Sin duda existe una responsabilidad educativa por parte  de unos padres que se resisten a dejar de ver en Manolo a Manolito, sin embargo, la verdadera gravedad de la situación proviene de la aceptación del modelo estructural por parte de todos los jovencitos caducados que dimos por compensado el enanismo emocional al que fuimos inducidos con las subvenciones paternales concedidas. Todo lo que somos, que en muchos de los casos es todo lo que consumimos, proviene del sobreesfuerzo de una generación iletrada que trabajó desde los quince librando los domingos. Aquellos frutos nos pagaron la fiesta que hoy parece llegar a su fin. En este sentido me preocupa la actitud extendida entre el movimiento 15M,  tendente a exigir al Estado lo que hasta ahora obtuvimos como hijos, convirtiendo nuestras manifestaciones en la representación de la mudanza de un niño ochentón que clama tutelaje tras la muerte de sus padres centenarios.

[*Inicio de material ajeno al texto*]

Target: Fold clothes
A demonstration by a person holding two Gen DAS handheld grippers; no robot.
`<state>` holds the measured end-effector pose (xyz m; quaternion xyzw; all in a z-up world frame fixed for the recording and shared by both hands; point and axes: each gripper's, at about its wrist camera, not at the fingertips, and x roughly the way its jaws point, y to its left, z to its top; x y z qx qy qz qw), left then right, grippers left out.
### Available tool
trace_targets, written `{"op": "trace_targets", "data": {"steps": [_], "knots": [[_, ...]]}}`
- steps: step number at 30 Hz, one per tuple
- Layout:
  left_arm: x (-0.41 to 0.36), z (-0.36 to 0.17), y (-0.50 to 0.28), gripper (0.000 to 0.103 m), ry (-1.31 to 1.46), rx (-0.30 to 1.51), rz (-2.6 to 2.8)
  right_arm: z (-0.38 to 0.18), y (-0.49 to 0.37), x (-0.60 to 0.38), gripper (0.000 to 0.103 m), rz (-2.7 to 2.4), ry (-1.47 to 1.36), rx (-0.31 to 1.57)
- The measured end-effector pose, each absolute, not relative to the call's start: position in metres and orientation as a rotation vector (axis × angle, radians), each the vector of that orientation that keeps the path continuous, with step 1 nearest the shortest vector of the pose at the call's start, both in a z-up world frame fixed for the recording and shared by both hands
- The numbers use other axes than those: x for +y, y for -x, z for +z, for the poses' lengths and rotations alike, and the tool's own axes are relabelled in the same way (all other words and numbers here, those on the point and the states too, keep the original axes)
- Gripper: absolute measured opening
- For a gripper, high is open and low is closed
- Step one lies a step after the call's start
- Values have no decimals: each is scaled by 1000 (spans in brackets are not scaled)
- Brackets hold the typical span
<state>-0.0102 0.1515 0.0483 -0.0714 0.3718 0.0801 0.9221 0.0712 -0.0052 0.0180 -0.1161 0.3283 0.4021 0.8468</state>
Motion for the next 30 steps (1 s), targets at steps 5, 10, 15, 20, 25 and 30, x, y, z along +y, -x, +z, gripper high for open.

Obviar nuestra responsabilidad sobre el problema y su solución nos obliga a delegar la construcción de nuestra propia realidad.

Las revoluciones no se van de vacaciones, pero nosotros los indignados reduciremos la decisión a una cuestión presupuestaria.  Así son las inercias y así somos sus inerciados.

Ojalá yerre al despedirme hasta septiembre, y agosto me sorprenda con quince aguas de mayo.